ルターは「地獄の沙汰も金次第」のあり様を捨て置けなかったのです。
Young Man Luther 『青年ルター』p.226の9行目途中から。
聖人の中には、自分一人が救われる以上に救いの貯金を積み上げた人もありました。カトリック教会は、その救いに与る上で、免罪符を配ることを任されましたのも当然でした。カトリック教会の体制の中には、手に入れられるものがゴマンとありました。ところが、カトリック教会が救いを独占している、その外側には、1つの救いも落ちていませんでした。だんだんと、このカトリックが独占している大政翼賛会体制の中で取引することが、従業員たちを都合し合ったり、沢山の取引相手と商売したりして、「この世は全て金次第」という考えに支配されるようになりました。一番みじめな、カネが全てということの現れは、たくさんの貧しい人たちが、賽銭箱にたくさん小銭をチャリーンと入れることでした。お賽銭は、最初は、礼拝に加わるオマケだったのに、次第に、カネそのものが直性的な不思議な力を帯びるようになってしまったのでした。それは、カトリック教会の上下関係を通して、天の会計簿に影響力を持つに至ったのでした。

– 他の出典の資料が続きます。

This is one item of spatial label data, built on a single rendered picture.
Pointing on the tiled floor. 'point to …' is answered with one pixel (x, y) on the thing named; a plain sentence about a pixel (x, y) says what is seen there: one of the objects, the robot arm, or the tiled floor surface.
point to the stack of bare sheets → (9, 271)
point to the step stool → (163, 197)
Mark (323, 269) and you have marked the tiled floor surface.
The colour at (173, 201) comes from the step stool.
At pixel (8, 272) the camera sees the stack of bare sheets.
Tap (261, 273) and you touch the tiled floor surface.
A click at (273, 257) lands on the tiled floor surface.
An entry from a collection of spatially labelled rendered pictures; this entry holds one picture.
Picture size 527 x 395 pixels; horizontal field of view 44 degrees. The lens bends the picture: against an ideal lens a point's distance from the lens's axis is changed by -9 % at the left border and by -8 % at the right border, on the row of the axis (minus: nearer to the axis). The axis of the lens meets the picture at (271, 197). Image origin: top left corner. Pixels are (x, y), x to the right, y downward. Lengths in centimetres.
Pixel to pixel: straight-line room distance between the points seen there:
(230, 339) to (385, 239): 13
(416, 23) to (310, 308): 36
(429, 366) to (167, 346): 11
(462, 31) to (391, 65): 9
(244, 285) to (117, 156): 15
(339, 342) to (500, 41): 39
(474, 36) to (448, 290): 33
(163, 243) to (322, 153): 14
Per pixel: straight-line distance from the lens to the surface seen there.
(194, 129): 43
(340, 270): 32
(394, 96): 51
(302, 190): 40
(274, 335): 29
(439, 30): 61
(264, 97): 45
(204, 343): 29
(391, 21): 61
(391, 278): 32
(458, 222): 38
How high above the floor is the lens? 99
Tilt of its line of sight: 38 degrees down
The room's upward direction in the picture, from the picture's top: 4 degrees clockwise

このようにして、最初は、非常に個人的な悦びの源、少人数の間でのその分かち合い、助け合う関係が、堕落していくんですね。お金も最初は実費程度だったでしょうね。しかし、次第にそれがなくてはならないものになんですね。
マックス・ウェーバーが、プロリンの中で、資本主義について、「初めは自分が望んでそうしていたことが、資本主義が軌道に乗ると、次第に、そうしなければならなくなります」ということを言っていたことを思い出します。
本物の礼拝も、一人静かに神様に向かい合う時の圧倒的な悦びを、何人かで分かち合うことから始まりました。しかし、いったんその形が出来上がってしまうと、最初のガイスト、精神が忘れらてしまいます。どんな礼拝でも、どんな制度でも、それを作り上げる時の精神が大事になるのは、精神が形の中で失われやすいことにあんですね。